For you, that would be a maximum (at 0.5%) of 0.75 pounds per week. If slower is more sustainable for you for some reason, or you just prefer slower, slower is fine. If you're not losing as fast as that, and want to lose faster, then cutting calories is much more likely the answer than increasing them. (More exercise (within reason) or more daily life activity would be other options.)
There may be a narrow range of cases in which someone can lose at a more satisfying rate by eating more calories, but IMO it's a tough bet. If you're feeling draggy/fatigued, feeling persistently cold, and some things along those lines - or if you just want to experiment - you could try it. If you do, I'd suggest adding calories slowly, like 50-100 daily at first, another small increment a week or two later, etc., and see what happens.
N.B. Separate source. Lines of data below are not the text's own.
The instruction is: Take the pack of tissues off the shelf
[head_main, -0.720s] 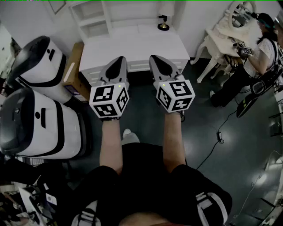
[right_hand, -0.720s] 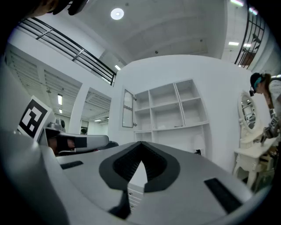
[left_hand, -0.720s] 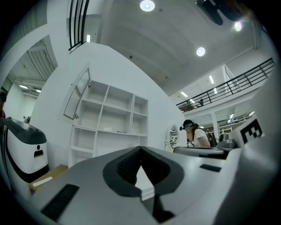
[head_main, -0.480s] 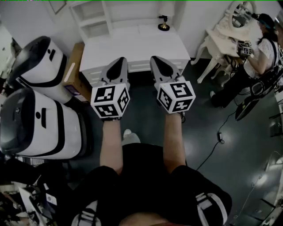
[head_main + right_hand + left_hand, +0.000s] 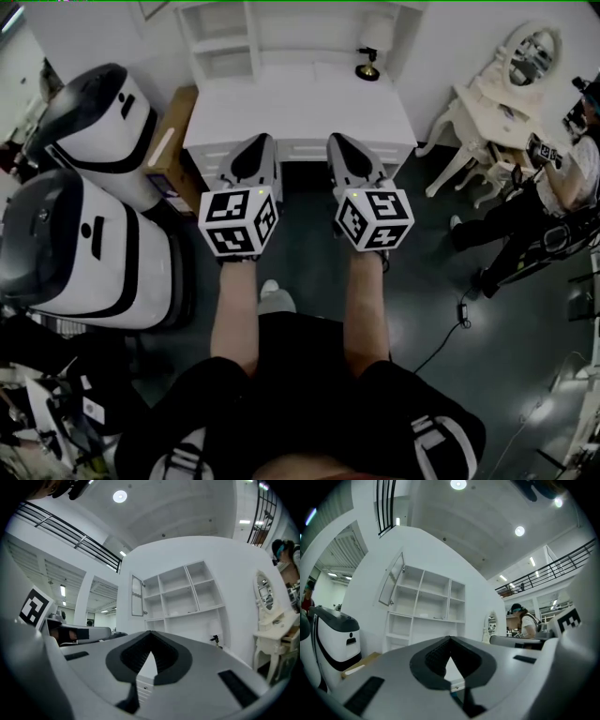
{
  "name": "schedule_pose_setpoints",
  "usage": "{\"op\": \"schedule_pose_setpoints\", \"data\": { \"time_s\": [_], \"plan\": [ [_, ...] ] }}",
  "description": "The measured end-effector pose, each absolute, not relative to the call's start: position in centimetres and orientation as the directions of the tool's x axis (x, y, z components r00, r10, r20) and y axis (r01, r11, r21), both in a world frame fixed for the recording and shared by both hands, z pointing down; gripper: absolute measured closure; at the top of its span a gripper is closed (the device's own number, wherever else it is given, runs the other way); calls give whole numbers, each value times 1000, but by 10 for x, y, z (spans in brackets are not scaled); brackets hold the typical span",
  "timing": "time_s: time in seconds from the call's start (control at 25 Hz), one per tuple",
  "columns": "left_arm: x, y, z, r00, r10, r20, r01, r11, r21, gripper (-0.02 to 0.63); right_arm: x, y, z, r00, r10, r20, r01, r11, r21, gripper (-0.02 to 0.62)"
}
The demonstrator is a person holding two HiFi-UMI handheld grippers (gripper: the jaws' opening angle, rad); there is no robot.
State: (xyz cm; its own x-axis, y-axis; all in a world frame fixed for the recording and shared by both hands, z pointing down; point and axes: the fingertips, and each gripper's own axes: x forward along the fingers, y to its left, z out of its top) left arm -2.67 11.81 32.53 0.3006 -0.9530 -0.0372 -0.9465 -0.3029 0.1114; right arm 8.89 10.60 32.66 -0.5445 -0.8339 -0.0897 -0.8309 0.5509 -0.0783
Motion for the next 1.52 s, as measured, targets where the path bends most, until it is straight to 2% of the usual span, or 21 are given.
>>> {"op": "schedule_pose_setpoints", "data": {
  "time_s": [0.64,0.92,1.52],
  "plan": [
    [-71,77,340,277,-961,-1,-950,-275,147,597,71,67,341,-515,-855,-59,-849,518,-107,577],
    [-112,31,335,288,-957,-21,-948,-288,138,597,19,21,335,-531,-844,-79,-838,536,-96,578],
    [-210,-75,338,322,-947,4,-934,-317,165,595,-89,-77,332,-527,-849,-34,-848,528,-51,577]
  ]
}}
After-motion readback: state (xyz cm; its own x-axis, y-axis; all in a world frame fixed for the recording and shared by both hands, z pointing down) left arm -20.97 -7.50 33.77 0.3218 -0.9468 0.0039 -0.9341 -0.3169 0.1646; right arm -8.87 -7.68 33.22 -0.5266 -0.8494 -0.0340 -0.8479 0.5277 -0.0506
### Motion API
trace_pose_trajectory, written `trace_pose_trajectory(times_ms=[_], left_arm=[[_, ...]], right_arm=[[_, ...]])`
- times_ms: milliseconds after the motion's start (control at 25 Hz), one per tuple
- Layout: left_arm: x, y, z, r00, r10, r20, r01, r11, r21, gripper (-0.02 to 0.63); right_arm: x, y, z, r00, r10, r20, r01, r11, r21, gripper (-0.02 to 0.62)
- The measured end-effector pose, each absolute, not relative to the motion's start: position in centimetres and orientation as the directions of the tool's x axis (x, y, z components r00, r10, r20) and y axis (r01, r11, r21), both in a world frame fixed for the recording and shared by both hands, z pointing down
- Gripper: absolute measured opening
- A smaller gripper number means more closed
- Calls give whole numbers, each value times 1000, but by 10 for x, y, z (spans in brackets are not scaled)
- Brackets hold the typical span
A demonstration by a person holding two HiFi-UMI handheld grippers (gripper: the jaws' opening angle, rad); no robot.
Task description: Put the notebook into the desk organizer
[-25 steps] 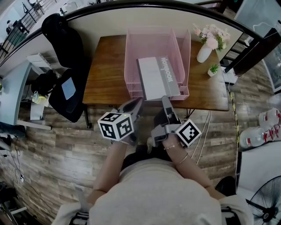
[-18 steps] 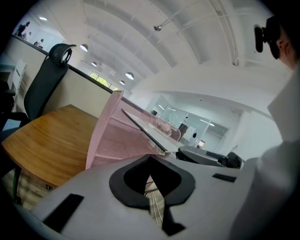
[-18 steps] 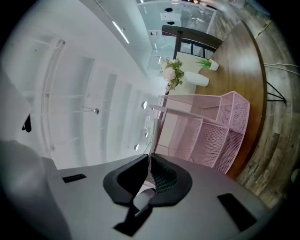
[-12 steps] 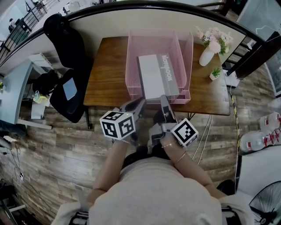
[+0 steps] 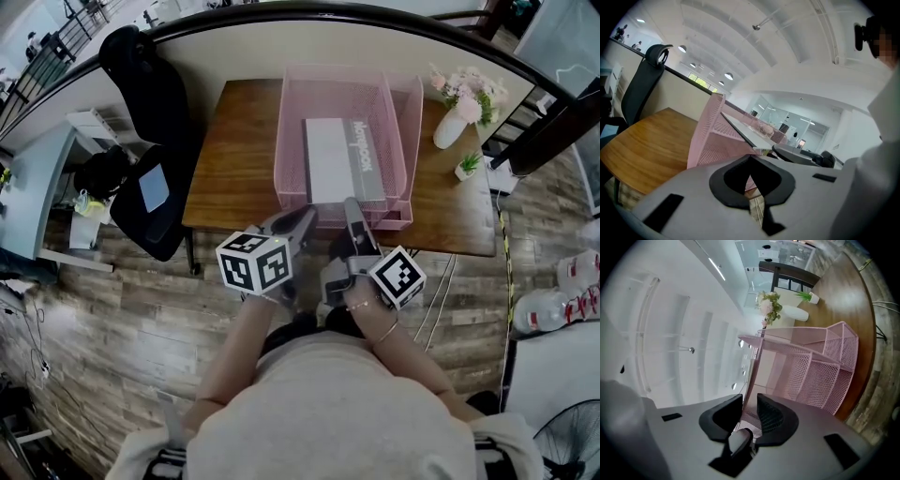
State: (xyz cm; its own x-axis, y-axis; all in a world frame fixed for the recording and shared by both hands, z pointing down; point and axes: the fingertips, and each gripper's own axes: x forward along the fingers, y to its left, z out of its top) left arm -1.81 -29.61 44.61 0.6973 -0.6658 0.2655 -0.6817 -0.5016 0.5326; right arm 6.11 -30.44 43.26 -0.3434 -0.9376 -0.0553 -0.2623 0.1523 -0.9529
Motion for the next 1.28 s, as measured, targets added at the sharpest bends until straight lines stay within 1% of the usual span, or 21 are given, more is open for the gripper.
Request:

Whether you get to any given weight loss rate (theoretically) "eating exercise calories" or "not eating exercise calories" is secondary to total calorie intake and calorie balance. The former's just a question of preferred accounting methods: Averaging exercise calories into a consistent daily goal on the one hand, eating more on exercise days on the other hand. The weekly average is more relevant to weight change over a period of time, and that would be about the same with either of those methods.
Accounting method may not be a meaningless factor, but it is secondary. (Possible meaningfulness: I'm glad I figured out how to estimate calorie needs with and without exercise calories, because (for example) it's been useful at times when I've had to stop or reduce my normal exercise routine for a few weeks due to illness, surgical recovery, injury, or whatever.)
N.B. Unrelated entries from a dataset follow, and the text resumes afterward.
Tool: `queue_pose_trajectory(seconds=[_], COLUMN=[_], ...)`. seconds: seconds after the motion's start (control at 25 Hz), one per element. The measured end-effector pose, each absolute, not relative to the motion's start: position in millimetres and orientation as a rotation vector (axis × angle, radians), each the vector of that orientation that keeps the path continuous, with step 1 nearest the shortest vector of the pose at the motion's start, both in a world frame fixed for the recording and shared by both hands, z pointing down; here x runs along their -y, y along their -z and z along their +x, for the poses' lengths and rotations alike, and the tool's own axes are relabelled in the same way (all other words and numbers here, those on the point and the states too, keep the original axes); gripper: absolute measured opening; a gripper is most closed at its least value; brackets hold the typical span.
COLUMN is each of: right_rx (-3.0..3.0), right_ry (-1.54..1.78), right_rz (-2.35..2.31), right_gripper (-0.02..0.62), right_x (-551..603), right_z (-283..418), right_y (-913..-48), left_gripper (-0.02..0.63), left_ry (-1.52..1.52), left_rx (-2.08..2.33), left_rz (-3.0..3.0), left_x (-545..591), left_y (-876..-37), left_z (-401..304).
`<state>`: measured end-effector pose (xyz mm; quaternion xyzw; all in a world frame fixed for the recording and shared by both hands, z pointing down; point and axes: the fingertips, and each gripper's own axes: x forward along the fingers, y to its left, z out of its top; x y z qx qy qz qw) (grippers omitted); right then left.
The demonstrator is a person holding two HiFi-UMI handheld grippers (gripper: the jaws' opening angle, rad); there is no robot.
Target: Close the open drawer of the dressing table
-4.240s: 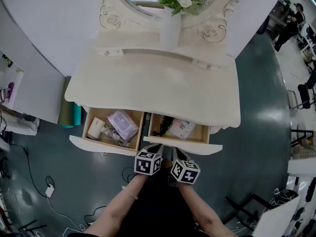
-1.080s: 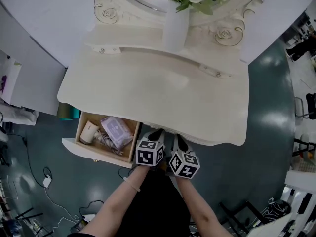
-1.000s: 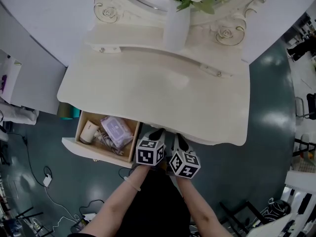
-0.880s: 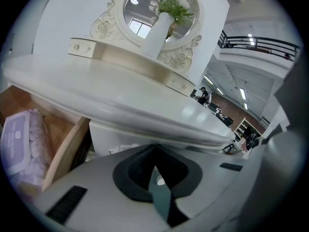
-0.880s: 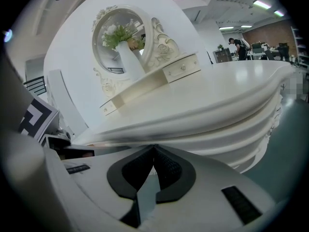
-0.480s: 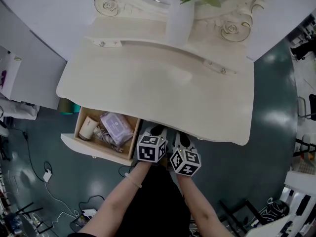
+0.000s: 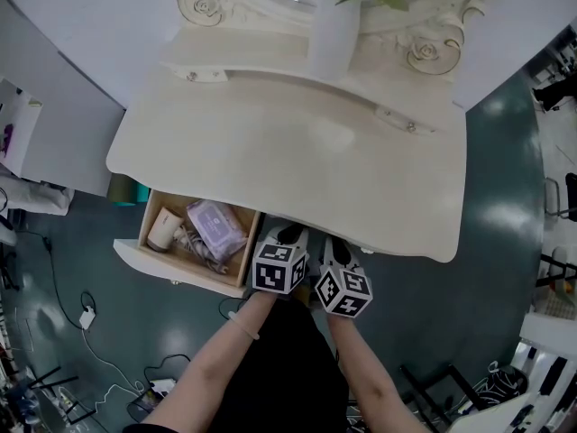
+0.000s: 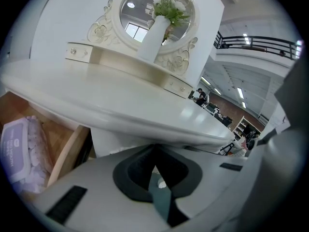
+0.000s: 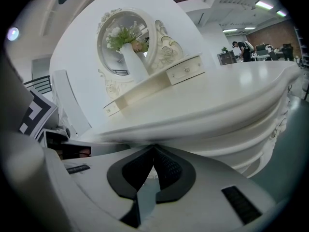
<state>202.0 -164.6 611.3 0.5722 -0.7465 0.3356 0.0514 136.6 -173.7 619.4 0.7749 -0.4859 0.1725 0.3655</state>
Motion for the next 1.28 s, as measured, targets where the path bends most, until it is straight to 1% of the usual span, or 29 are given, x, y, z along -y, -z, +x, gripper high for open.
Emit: queue_pose_trajectory(seconds=[0.28,0.48,0.8,1.04,1.28], right_rx=[2.32,2.335,2.47,2.6,2.711], right_ry=[-1.003,-1.047,-1.011,-0.938,-0.982], right_rz=[1.664,1.692,1.73,1.687,1.658], right_gripper=[0.015,0.015,0.015,0.015,0.015], right_x=[147,124,91,74,55], right_z=[189,187,199,195,197], right_y=[-605,-595,-547,-510,-479], left_gripper=[0.026,0.026,0.025,0.025,0.025], left_ry=[-0.388,-0.344,-0.262,-0.182,-0.11], left_rx=[1.228,1.209,1.204,1.264,1.293], left_rz=[1.988,2.026,2.128,2.144,2.211], left_x=[153,130,96,78,60], left_y=[-611,-594,-557,-526,-493], left_z=[134,135,134,134,147])
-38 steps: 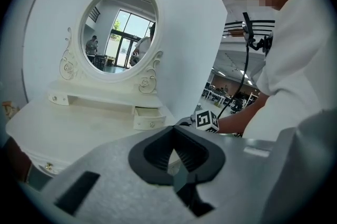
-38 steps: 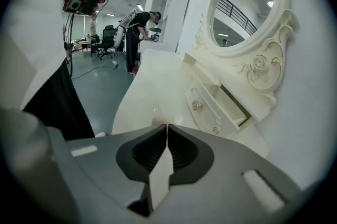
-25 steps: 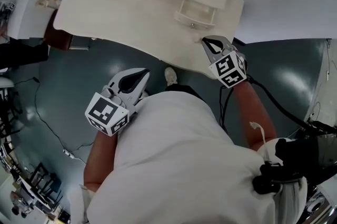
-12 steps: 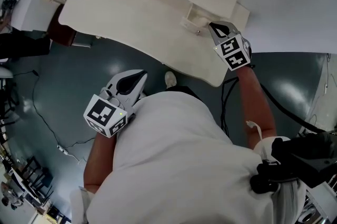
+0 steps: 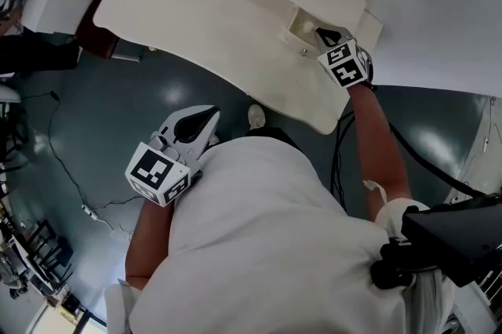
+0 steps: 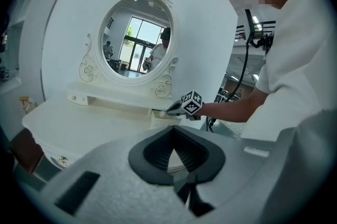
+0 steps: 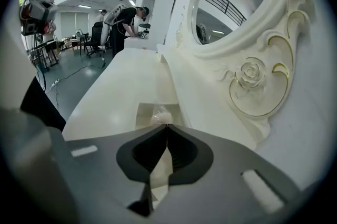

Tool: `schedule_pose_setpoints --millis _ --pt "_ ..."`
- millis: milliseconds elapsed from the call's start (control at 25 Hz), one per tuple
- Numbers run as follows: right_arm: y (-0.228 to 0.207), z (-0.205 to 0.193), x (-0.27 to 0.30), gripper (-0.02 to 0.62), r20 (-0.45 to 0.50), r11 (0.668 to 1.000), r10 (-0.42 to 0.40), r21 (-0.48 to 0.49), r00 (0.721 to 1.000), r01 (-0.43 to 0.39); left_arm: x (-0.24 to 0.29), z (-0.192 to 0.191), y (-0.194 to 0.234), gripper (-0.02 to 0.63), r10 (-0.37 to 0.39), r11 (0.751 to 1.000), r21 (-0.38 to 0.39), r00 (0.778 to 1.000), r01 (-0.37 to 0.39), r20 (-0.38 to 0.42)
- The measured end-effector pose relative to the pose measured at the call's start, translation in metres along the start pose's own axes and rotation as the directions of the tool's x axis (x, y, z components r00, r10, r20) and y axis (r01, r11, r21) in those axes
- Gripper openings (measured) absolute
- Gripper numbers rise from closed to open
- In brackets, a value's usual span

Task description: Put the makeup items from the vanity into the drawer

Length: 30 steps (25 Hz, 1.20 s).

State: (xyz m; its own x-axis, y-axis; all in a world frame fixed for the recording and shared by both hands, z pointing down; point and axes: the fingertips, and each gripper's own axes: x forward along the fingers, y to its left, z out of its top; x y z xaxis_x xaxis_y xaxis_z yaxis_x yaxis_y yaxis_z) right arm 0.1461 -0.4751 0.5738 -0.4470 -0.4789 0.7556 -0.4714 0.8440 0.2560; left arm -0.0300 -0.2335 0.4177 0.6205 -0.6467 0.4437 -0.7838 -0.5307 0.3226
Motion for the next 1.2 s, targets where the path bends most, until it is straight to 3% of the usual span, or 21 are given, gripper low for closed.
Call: schedule_pose_setpoints --millis 640,1200 --pt "0.003 -0.015 0.033 0.006 -0.080 0.999 0.054 0.010 0.995 -0.053 0.006 0.003 0.013 0.001 0.007 1.000 -0.021 1.000 -0.007 -0.013" --pt "0.002 -0.010 0.028 0.044 -0.069 0.998 0.049 0.029 0.996 -0.047 0.000 0.004 0.018 0.001 -0.013 1.000 -0.018 1.000 0.013 -0.013"
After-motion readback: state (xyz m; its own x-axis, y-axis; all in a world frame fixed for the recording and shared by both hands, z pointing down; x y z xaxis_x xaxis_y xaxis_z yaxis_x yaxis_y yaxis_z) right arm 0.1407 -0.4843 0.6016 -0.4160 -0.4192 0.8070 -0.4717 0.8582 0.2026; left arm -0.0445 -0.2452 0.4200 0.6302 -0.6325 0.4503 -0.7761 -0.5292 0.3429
If you're set at "active" in MFP because your exercise makes you active (not your job, home chores, or something routine like that), then your estimate already has you eating back exercise calories, in effect. They're just averaged into your daily goal, rather than accounted separately. Either can work.
Best wishes!
Use your weight loss experience to adjust your calorie intake, since you have a year's experience: That would be my main advice. Accounting method is more about preference than anything else.